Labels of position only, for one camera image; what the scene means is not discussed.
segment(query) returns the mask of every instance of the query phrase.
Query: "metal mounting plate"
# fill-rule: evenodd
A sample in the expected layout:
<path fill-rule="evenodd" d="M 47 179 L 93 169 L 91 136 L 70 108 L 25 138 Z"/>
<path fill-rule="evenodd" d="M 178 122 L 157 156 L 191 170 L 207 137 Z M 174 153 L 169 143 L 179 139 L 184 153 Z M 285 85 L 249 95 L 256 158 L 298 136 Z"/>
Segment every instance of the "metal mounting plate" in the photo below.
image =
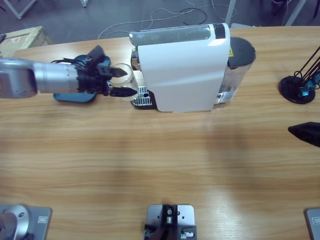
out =
<path fill-rule="evenodd" d="M 195 226 L 195 210 L 191 205 L 178 205 L 178 225 Z M 155 225 L 157 227 L 161 224 L 162 205 L 150 205 L 147 212 L 146 224 Z"/>
<path fill-rule="evenodd" d="M 0 214 L 15 205 L 0 204 Z M 49 228 L 52 210 L 49 207 L 26 206 L 29 214 L 27 232 L 34 235 L 34 240 L 45 240 Z"/>

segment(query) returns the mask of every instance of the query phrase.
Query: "wooden table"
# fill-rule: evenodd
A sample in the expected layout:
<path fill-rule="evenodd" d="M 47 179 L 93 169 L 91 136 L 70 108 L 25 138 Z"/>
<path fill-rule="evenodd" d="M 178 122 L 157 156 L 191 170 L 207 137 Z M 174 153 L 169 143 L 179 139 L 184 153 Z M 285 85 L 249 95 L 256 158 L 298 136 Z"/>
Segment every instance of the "wooden table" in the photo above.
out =
<path fill-rule="evenodd" d="M 289 126 L 320 122 L 320 96 L 285 100 L 277 83 L 319 45 L 320 27 L 231 29 L 256 61 L 229 106 L 166 113 L 122 99 L 0 100 L 0 202 L 53 209 L 49 240 L 142 238 L 151 204 L 194 206 L 199 240 L 308 239 L 305 208 L 320 207 L 320 149 Z M 74 58 L 100 44 L 129 63 L 128 38 L 20 50 L 34 61 Z"/>

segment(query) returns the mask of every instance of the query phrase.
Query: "chrome surface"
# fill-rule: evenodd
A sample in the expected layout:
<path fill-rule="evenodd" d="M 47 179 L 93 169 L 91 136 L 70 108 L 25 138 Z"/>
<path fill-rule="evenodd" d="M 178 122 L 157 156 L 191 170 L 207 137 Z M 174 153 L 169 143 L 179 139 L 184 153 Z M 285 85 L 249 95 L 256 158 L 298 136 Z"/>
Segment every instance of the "chrome surface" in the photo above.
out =
<path fill-rule="evenodd" d="M 178 205 L 178 225 L 195 226 L 195 211 L 191 205 Z M 162 218 L 162 205 L 150 205 L 147 212 L 147 224 L 160 226 Z"/>
<path fill-rule="evenodd" d="M 141 71 L 138 50 L 136 48 L 132 49 L 132 52 L 131 52 L 131 67 L 134 71 L 135 70 Z"/>
<path fill-rule="evenodd" d="M 139 86 L 138 97 L 133 99 L 131 103 L 134 106 L 151 106 L 152 105 L 151 98 L 146 86 Z"/>
<path fill-rule="evenodd" d="M 16 218 L 16 229 L 12 240 L 22 240 L 30 225 L 28 209 L 22 205 L 12 205 L 4 210 L 4 213 L 13 214 Z"/>
<path fill-rule="evenodd" d="M 33 63 L 37 88 L 41 93 L 77 93 L 76 66 L 60 63 Z"/>
<path fill-rule="evenodd" d="M 177 43 L 186 41 L 205 40 L 210 38 L 210 27 L 207 24 L 179 26 L 146 31 L 133 31 L 129 34 L 134 46 Z"/>

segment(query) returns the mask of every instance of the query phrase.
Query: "metal bracket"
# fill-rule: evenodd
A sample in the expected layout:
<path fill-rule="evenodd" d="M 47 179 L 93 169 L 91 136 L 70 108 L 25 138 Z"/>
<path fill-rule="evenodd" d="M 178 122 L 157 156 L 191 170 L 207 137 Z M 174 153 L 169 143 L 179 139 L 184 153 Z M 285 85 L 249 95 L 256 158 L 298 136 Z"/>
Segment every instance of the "metal bracket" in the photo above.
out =
<path fill-rule="evenodd" d="M 49 207 L 0 204 L 0 239 L 45 240 L 51 215 Z"/>
<path fill-rule="evenodd" d="M 29 2 L 29 4 L 21 11 L 21 12 L 17 12 L 17 10 L 14 8 L 14 6 L 12 6 L 12 4 L 9 2 L 9 0 L 3 0 L 4 3 L 8 6 L 8 8 L 13 12 L 13 14 L 19 19 L 22 19 L 22 16 L 26 13 L 26 11 L 29 10 L 29 8 L 31 8 L 31 6 L 37 1 L 37 0 L 31 0 L 31 2 Z"/>
<path fill-rule="evenodd" d="M 161 227 L 163 227 L 161 226 L 161 223 L 163 222 L 163 209 L 163 205 L 149 206 L 146 220 L 146 226 L 148 226 L 148 229 L 144 231 L 143 240 L 154 239 L 152 237 L 154 237 L 153 234 L 156 229 L 161 229 Z M 167 217 L 165 222 L 170 225 L 173 218 L 174 216 Z M 178 233 L 178 240 L 197 240 L 195 211 L 191 205 L 177 205 L 177 225 L 175 226 Z"/>
<path fill-rule="evenodd" d="M 82 6 L 83 6 L 84 8 L 87 6 L 87 2 L 88 2 L 88 1 L 89 1 L 89 0 L 80 0 Z"/>

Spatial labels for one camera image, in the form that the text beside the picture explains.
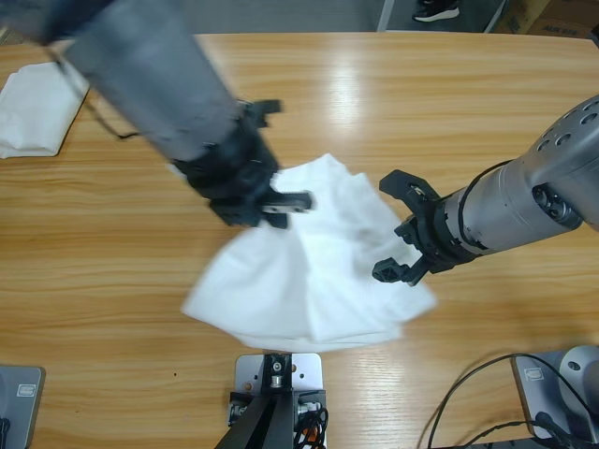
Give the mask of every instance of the black stand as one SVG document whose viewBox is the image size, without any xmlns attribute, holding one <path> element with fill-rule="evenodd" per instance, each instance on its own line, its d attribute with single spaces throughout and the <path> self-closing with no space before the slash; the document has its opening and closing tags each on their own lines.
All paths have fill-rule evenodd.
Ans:
<svg viewBox="0 0 599 449">
<path fill-rule="evenodd" d="M 294 391 L 291 354 L 264 355 L 260 394 L 231 392 L 231 429 L 215 449 L 293 449 L 298 406 L 319 402 L 325 391 Z"/>
</svg>

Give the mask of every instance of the black wire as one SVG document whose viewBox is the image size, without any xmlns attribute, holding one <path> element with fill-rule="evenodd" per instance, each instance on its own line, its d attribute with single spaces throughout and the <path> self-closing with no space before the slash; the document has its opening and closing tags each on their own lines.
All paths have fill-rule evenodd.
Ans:
<svg viewBox="0 0 599 449">
<path fill-rule="evenodd" d="M 474 178 L 470 182 L 470 185 L 468 185 L 468 187 L 466 187 L 466 190 L 464 191 L 463 195 L 460 198 L 460 203 L 458 204 L 458 229 L 460 230 L 460 237 L 463 242 L 468 243 L 469 245 L 475 246 L 476 248 L 480 248 L 481 250 L 487 249 L 479 241 L 475 241 L 475 240 L 470 239 L 469 237 L 466 237 L 466 232 L 464 231 L 464 206 L 466 205 L 466 198 L 472 192 L 472 189 L 475 188 L 475 186 L 478 184 L 478 182 L 482 179 L 483 176 L 485 176 L 487 173 L 493 171 L 495 168 L 504 166 L 505 164 L 508 164 L 512 161 L 513 161 L 513 159 L 510 159 L 509 161 L 503 161 L 503 162 L 500 162 L 499 164 L 495 164 L 493 167 L 487 168 L 485 171 L 483 171 L 478 176 L 476 176 L 476 178 Z"/>
<path fill-rule="evenodd" d="M 316 412 L 307 412 L 303 415 L 302 419 L 298 423 L 298 429 L 296 436 L 293 440 L 294 449 L 303 449 L 305 446 L 312 447 L 314 449 L 326 449 L 325 448 L 325 435 L 327 431 L 327 425 L 329 423 L 329 411 L 326 408 L 322 408 Z M 301 435 L 304 435 L 303 442 L 300 442 Z M 313 442 L 309 442 L 308 439 L 312 437 L 312 431 L 315 430 L 315 438 Z"/>
<path fill-rule="evenodd" d="M 472 438 L 471 440 L 469 440 L 463 446 L 457 446 L 457 447 L 460 448 L 460 449 L 466 449 L 466 448 L 472 446 L 475 442 L 477 442 L 481 438 L 484 438 L 487 435 L 489 435 L 491 432 L 494 432 L 495 430 L 499 430 L 499 429 L 505 428 L 505 427 L 523 426 L 524 424 L 530 424 L 530 425 L 533 425 L 533 426 L 538 426 L 538 423 L 536 421 L 510 421 L 508 423 L 498 424 L 497 426 L 489 427 L 484 432 L 480 432 L 478 435 L 476 435 L 474 438 Z"/>
<path fill-rule="evenodd" d="M 513 354 L 508 354 L 508 355 L 502 355 L 500 357 L 493 358 L 489 362 L 483 363 L 482 365 L 480 365 L 474 369 L 471 369 L 469 372 L 464 374 L 460 379 L 458 379 L 453 385 L 451 385 L 451 388 L 449 388 L 449 391 L 447 391 L 445 397 L 441 401 L 441 404 L 439 404 L 439 408 L 437 410 L 436 417 L 434 419 L 434 423 L 432 424 L 431 434 L 429 435 L 429 443 L 427 445 L 427 449 L 432 449 L 432 439 L 434 438 L 434 434 L 437 430 L 437 427 L 439 426 L 439 421 L 441 420 L 441 415 L 443 414 L 443 411 L 445 410 L 446 405 L 449 402 L 449 399 L 455 393 L 455 391 L 460 387 L 460 385 L 462 385 L 464 382 L 466 382 L 468 379 L 470 379 L 472 376 L 477 374 L 482 369 L 489 367 L 490 365 L 494 365 L 497 362 L 501 362 L 502 360 L 506 360 L 508 358 L 516 358 L 516 357 L 528 357 L 528 358 L 536 360 L 537 362 L 540 362 L 543 365 L 545 365 L 556 376 L 558 376 L 558 378 L 563 382 L 563 384 L 572 392 L 572 394 L 575 396 L 575 398 L 582 404 L 582 406 L 589 413 L 589 415 L 595 416 L 595 413 L 591 410 L 591 407 L 589 407 L 589 405 L 580 397 L 580 395 L 577 393 L 577 391 L 574 389 L 574 387 L 560 374 L 560 372 L 558 370 L 553 368 L 551 366 L 551 364 L 549 364 L 548 362 L 543 360 L 541 357 L 537 357 L 536 355 L 532 355 L 532 354 L 524 354 L 524 353 L 513 353 Z"/>
<path fill-rule="evenodd" d="M 133 132 L 133 133 L 128 133 L 128 134 L 121 134 L 119 133 L 116 129 L 114 129 L 105 119 L 104 117 L 102 117 L 102 115 L 98 112 L 98 110 L 96 108 L 94 108 L 91 104 L 89 104 L 88 102 L 83 101 L 85 98 L 86 93 L 80 91 L 80 89 L 77 87 L 77 85 L 75 85 L 74 80 L 72 79 L 71 75 L 66 71 L 65 65 L 63 64 L 63 62 L 60 60 L 60 57 L 58 56 L 58 54 L 56 54 L 54 51 L 52 51 L 50 48 L 48 47 L 43 47 L 44 51 L 46 52 L 46 54 L 48 54 L 48 56 L 50 57 L 50 59 L 52 59 L 52 61 L 56 64 L 56 66 L 58 67 L 58 69 L 61 71 L 61 73 L 63 74 L 63 76 L 65 77 L 66 83 L 70 86 L 71 90 L 73 91 L 73 93 L 75 93 L 76 96 L 78 96 L 81 101 L 83 102 L 83 106 L 90 111 L 90 113 L 94 116 L 94 119 L 109 133 L 112 134 L 113 136 L 115 136 L 116 138 L 118 138 L 119 140 L 127 140 L 129 138 L 134 138 L 139 136 L 139 133 L 137 132 Z"/>
</svg>

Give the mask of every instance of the wood grain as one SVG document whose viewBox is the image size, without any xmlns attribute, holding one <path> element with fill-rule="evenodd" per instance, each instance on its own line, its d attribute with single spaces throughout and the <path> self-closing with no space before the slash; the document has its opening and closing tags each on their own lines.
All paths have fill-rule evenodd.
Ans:
<svg viewBox="0 0 599 449">
<path fill-rule="evenodd" d="M 556 117 L 596 94 L 599 71 L 590 41 L 540 36 L 202 41 L 238 96 L 285 101 L 265 131 L 284 166 L 331 152 L 372 182 L 400 167 L 442 193 L 525 152 Z M 44 60 L 36 48 L 0 48 L 0 83 Z M 88 101 L 128 127 L 95 95 Z M 216 444 L 235 358 L 255 351 L 179 307 L 237 232 L 147 143 L 114 141 L 85 110 L 57 157 L 0 161 L 0 362 L 48 371 L 34 448 Z M 414 448 L 450 384 L 477 359 L 599 343 L 598 245 L 583 226 L 428 276 L 439 305 L 402 340 L 323 355 L 329 447 Z M 436 443 L 521 417 L 504 363 L 452 399 Z"/>
</svg>

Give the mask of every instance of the white cloth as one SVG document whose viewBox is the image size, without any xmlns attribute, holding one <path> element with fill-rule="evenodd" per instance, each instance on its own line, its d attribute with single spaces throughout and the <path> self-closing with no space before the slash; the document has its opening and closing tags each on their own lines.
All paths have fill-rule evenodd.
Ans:
<svg viewBox="0 0 599 449">
<path fill-rule="evenodd" d="M 0 158 L 58 153 L 88 88 L 65 68 L 73 86 L 55 63 L 26 65 L 8 77 L 0 92 Z"/>
<path fill-rule="evenodd" d="M 400 221 L 361 173 L 326 154 L 283 170 L 273 186 L 309 190 L 315 209 L 239 234 L 216 255 L 182 310 L 248 346 L 324 352 L 397 339 L 399 324 L 435 301 L 421 282 L 381 283 L 375 262 L 419 257 L 393 229 Z"/>
</svg>

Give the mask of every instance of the gray robot arm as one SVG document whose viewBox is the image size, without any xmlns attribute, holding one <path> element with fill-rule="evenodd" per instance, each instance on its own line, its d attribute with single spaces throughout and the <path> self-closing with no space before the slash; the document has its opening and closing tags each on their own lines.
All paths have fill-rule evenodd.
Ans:
<svg viewBox="0 0 599 449">
<path fill-rule="evenodd" d="M 377 263 L 373 276 L 383 282 L 415 284 L 428 271 L 548 239 L 583 221 L 599 230 L 599 95 L 568 111 L 521 157 L 452 195 L 441 198 L 399 170 L 380 188 L 414 213 L 396 233 L 423 254 L 412 267 Z"/>
<path fill-rule="evenodd" d="M 11 28 L 64 57 L 210 200 L 228 225 L 286 227 L 307 193 L 270 187 L 279 166 L 258 128 L 275 100 L 236 100 L 166 0 L 0 0 Z"/>
</svg>

HOW TO COMPLETE THIS TASK: From the records, copy every line that has the string "photo" in it.

RESULT OF THIS TASK:
Segment every instance of the "metal mounting plate" in the photo below.
Segment every instance of the "wooden table" in the photo above.
Segment every instance of the "chrome surface" in the photo above.
Segment every instance of the "metal bracket" in the photo above.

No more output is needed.